Aferin be Semih; soyadınla müsemma, ‘Kaya’ gibi bir adamsın.
Derbinin önüne geçtin, kendini uyduruktan yere atan, maç sonunda ‘edepsizce’ sevinen arkadaşlarının hatta rakip kalecinin gözüne ışık tutan taraftarın ayıplarını örttün.
Artık sen Galatasaray’ın ‘unutulmaz’ısın...
Hem de
bu genç yaşında.
Ne mi yaptı Semih?
1-0 önde gittikleri ve atak üstüne atak yedikleri Beşiktaş derbisinin 54. dakikasında kornere çıkan ancak sahadaki 6 hakemin gözünden kaçıp ‘aut’ kararı verilen pozisyona itiraz etti, Galatasaray’ın gol yeme ihtimalini düşünmeden topun rakibe verilmesini sağladı. Çünkü Olcay’dan önce o dokunmuştu topa ve verilmesi gereken karar aut değil kornerdi...
Üstelik bu kritik pozisyonda top Beşiktaş golü olarak Galatasaray ağlarına da gidebilirdi ama zerre düşünmeden rakibin hakkının rakibe’ verilmesi için hakemi uyardı.
O anda da tüm statla beraber hakem Cüneyt Çakır’ın, belki de tüm Türkiye’nin alkışını aldı.
Bilmem, TMOK veya IOC (Uluslararası Olimpiyat Komitesi) Semih’e fair - play verir mi ama o gönüllerin efendisidir, Atatürk’ün tarif ettiği gerçek Türk sporcusudur...

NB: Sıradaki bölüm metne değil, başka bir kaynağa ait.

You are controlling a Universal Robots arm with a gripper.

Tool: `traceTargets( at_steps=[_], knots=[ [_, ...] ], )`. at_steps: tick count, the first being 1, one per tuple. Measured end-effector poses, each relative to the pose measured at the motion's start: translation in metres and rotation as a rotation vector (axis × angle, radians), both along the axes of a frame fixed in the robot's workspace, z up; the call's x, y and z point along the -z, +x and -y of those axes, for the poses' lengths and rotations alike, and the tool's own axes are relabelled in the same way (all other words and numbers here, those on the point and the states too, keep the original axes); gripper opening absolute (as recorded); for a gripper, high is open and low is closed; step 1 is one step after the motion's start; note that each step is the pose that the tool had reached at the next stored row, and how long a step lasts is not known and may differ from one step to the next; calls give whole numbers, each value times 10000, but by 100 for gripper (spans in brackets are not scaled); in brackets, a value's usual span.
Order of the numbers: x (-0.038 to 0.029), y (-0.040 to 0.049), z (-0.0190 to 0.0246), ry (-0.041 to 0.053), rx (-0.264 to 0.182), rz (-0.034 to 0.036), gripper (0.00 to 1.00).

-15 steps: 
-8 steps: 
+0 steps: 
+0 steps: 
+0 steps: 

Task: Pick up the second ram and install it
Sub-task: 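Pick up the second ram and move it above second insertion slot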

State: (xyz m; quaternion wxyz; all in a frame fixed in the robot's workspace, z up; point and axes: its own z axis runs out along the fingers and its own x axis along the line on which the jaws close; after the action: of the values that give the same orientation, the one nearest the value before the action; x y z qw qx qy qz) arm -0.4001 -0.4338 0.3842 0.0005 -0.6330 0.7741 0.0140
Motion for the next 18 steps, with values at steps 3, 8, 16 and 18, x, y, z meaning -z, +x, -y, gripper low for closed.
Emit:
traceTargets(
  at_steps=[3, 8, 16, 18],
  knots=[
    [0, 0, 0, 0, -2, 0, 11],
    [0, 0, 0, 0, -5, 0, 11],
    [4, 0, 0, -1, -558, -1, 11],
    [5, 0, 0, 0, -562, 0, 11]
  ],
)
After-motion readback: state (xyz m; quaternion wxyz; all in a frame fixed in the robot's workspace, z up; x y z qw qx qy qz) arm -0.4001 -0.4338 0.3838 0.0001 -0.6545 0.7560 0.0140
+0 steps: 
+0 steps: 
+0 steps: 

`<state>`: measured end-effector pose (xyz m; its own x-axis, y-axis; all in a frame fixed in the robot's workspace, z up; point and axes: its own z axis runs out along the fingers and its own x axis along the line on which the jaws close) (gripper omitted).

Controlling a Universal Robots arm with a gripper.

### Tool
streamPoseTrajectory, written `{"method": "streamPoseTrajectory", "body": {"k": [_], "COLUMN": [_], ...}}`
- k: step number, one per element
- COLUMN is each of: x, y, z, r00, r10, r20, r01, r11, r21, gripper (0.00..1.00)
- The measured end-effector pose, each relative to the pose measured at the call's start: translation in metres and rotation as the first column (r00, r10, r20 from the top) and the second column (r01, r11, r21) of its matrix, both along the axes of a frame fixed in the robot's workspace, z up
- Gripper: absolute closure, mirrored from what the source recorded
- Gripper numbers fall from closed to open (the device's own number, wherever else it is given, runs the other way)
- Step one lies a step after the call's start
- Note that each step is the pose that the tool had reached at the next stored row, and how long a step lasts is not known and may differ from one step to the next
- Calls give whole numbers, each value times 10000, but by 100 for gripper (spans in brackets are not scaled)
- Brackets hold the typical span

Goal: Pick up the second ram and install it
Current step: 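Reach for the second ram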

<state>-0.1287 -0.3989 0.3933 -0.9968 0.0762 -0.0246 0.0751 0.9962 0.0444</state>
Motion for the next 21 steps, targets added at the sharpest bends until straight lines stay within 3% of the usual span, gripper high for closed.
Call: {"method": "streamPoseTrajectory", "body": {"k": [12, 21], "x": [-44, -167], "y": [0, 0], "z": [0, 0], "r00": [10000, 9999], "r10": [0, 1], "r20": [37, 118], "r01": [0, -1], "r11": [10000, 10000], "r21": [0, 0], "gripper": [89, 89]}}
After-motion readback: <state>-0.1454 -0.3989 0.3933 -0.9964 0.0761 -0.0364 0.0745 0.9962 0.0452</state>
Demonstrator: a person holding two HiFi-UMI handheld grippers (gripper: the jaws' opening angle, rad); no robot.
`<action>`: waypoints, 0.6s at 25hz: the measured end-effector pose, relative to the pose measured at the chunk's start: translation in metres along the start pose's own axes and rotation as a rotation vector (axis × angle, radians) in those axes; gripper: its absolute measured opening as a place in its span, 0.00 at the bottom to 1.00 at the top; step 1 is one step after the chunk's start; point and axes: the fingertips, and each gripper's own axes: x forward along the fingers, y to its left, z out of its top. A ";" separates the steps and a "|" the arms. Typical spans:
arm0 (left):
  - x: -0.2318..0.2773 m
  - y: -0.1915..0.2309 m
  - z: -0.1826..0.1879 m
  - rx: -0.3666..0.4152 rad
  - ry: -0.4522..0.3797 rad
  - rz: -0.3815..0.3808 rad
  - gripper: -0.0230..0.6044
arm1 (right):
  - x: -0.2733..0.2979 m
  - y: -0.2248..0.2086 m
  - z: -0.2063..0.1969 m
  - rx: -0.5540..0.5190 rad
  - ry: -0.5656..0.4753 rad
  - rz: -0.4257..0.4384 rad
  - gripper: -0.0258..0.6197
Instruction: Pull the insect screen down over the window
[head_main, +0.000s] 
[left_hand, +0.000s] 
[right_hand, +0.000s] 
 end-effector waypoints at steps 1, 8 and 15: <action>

Maça gelince; Galatasaray favoriydi, kazandı. Gerçi sergilenen futbola bakılırsa Beşiktaş yenilgiyi hak etmedi ama Sarı - Kırmızılılar kendi sahalarındaki maçları öyle ya da böyle kazanmasını biliyor. Beşiktaş’ı da bu havayla yendiler. Yoksa ortaya konan futbol 1 puan bile getirmez normal zamanlarda. Düşünün Drogba sol çizgiye saklanmış, Sneijder sadece ölü toplarda ortaya çıkıyor; biraz Melo biraz Veysel, kopuk kopuk Telles ve kaleci Muslera... Bu 4 adam geriye kalan 7 kişinin boşluğunu doldurdu. Penaltı ise aradıkları ilaçtı. Dany’nin kenar bindirme yapan Veysel’i acemice düşürüşü ve Selçuk’un usta vuruşu galibiyeti getirmeye yetti. Bu pozisyonun dışında da Burak, Telles ve Drogba ağları sarsabilirdi ama ne yalan söyleyeyim Beşiktaş adına Almeida’nın biri ilkyarı 2.’si ikinci bölüm yakaladığı fırsatlar çok daha net’ti. Gelgelelim Beşiktaş bu tip maçlarda çerçeveyi bulamıyor. Şanssızlıklar da yakalarını bırakmıyor. Bir maçta 2 kaleci birden sakatlanır mı? Sakatlandı dün. Önce Tolga tribüne çıktı, ardından Cenk beyin sarsıntısı geçirdiği halde kapalı gözle maçı bitirdi...
Sonuçta Galatasaray dün hem yılın ilk derbisini kazandı hem yeniden şampiyonluk şansını tazeledi hem de Chelsea sınavı öncesi moral depoladı.